32 parts Ongoing Riri menyibakkan rambut hitamnya, "persediaan makanan kita menipis. Kita gak bisa bertahan terus di sini."
"Tempat yang paling deket dari sini, ke mana?" Abil membersihkan kacamatanya dengan ujung hijab yang sudah tak dicuci berhari-hari.
"Supermarket di tengah kota," Azura menjawab dingin sambil menatap kedua orangtuanya terkurung di balik pintu kamar mandi.
Pupil Bian mengecil. Semua orang tahu apa yang akan menjadi keputusan Abil. Seketika si gadis tomboy berdiri. "Supermarket itu terlalu luas dan bahaya. Jangan tolol! Nyawa kita cuman satu!"
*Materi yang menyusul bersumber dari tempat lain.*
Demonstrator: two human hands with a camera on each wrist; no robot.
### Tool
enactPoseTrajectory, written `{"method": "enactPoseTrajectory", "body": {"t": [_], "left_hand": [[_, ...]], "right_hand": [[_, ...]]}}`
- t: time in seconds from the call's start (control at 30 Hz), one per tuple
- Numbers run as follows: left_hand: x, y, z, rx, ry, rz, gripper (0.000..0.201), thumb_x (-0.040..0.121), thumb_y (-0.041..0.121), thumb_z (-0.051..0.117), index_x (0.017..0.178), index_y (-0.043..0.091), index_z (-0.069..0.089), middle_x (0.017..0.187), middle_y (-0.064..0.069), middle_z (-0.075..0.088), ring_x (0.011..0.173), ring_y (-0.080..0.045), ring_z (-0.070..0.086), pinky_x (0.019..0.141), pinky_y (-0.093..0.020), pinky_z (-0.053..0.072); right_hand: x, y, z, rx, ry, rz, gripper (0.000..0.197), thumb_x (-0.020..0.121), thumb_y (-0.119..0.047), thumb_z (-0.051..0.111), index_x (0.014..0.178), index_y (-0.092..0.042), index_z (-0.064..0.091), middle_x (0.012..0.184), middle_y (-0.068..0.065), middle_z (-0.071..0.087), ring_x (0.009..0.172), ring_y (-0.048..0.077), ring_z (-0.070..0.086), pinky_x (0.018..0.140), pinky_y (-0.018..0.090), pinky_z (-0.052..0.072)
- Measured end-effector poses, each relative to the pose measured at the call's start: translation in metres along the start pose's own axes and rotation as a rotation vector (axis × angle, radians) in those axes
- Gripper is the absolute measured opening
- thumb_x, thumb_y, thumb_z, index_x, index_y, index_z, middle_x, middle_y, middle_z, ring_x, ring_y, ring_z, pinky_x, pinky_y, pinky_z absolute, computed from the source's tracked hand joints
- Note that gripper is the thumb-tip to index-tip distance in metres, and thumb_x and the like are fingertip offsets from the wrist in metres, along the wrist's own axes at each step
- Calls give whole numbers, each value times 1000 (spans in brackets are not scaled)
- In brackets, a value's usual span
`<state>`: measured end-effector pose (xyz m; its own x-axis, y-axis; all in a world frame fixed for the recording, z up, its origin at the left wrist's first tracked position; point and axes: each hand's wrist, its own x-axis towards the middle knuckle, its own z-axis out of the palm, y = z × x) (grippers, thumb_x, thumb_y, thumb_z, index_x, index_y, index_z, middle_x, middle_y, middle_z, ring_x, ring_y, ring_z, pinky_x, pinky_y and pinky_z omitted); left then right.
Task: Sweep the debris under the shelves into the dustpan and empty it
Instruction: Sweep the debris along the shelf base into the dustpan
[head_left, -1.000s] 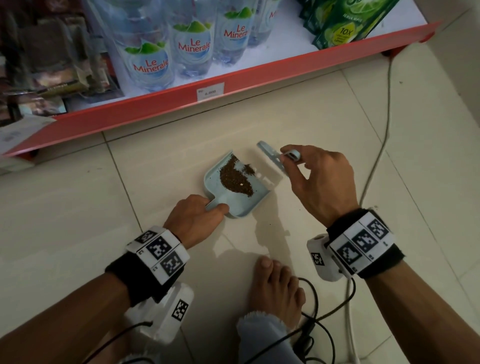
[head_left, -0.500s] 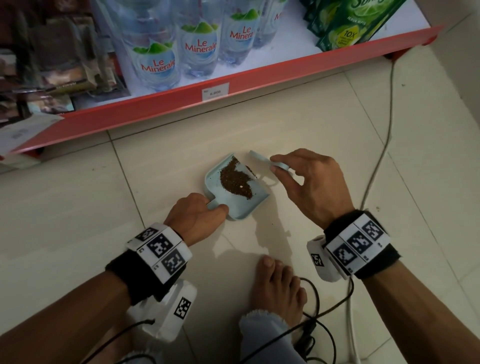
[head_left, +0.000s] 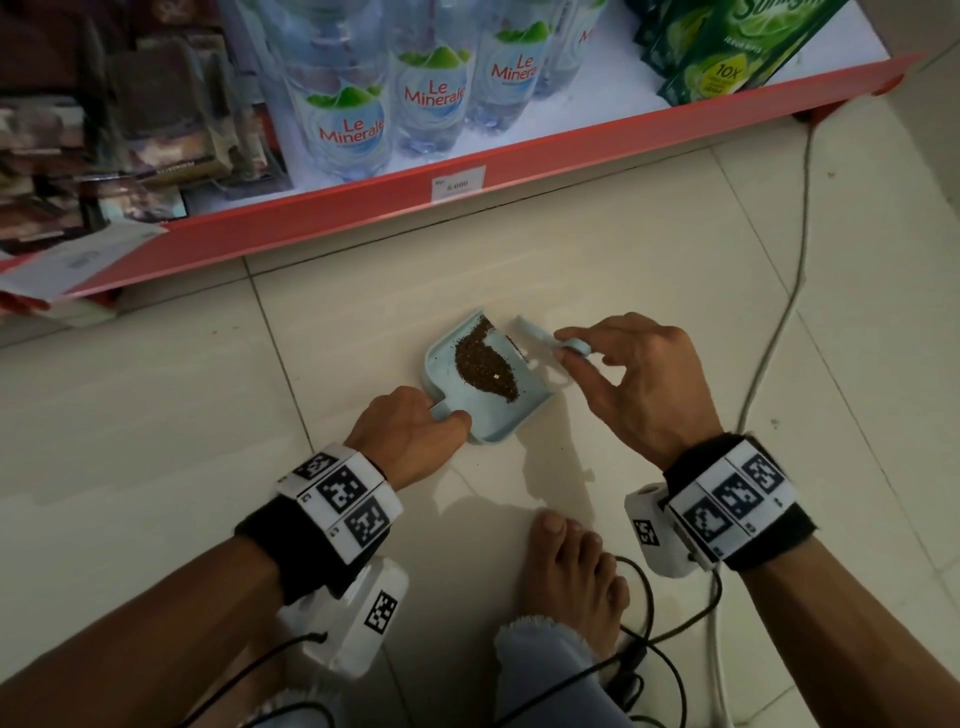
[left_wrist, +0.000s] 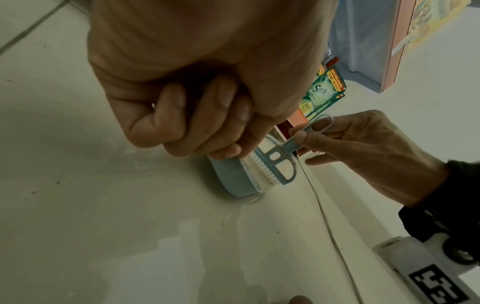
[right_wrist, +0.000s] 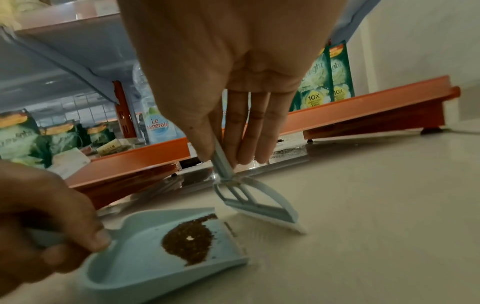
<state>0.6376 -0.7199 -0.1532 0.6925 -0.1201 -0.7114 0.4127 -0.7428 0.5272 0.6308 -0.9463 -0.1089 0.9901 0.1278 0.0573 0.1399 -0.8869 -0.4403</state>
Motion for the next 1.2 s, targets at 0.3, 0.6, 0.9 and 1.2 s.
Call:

Nawa mengangguk cepat, wajah memerah menahan tangis, napasnya memburu, "aku gak mau ke supermarket! Gak! Gak mau!"
"Terus mau gimana? Mati perlahan di dalam sini? Mikir dong! Jangan karena takut, kalian milih mati kelaparan. Perlu ada kanibalisme dulu baru mau keluar?" Mata Abil memerah penuh gelora emosi dari balik kacamata yang engselnya patah akibat pukulan Bian minggu lalu.
Azura memutar matanya malas, situasi sialan ini membuat semua orang lebih sensitif.
"Udah-udah!" Nayara melerai. "Memungkinkan gak kalau kita cek ke rumah-rumah sekitar? Siapa tau Alex di sana masih tingkat 1. Bian bener, supermarket terlalu luas dan beresiko. Kita coba cari dulu di rumah sekitar, kalau gak ada, baru kita ke supermarket."
Seketika ruangan senyap mencerna kalimat Nayara yang selalu bisa menengahi perdebatan mereka.
"Jadi, guys sekarang mereka masih diskusi-"
"LETTA!!" Bentakan teman-temannya langsung menyentak si gadis ikal.
"Le, matiin," pinta Nayara sambil memberi tempat kosong untuk Letta.
***
Hidup para remaja itu berubah ketika penyakit tidak jelas mulai menjelajah kota Bandung. Hidup berbulan-bulan tanpa orang tua dengan pola pikir yang masih kekanak-kanakan. Bagaimana cara mereka bertahan hidup dengan 7 kepribadian yang saling bertentangan?
Bertemu dengan banyak orang dan berbagai kejadian. Merubah masing-masing mereka jadi sosok lain. Berhasilkah mereka bertahan hidup? Atau semua kembali pada keputusan mereka?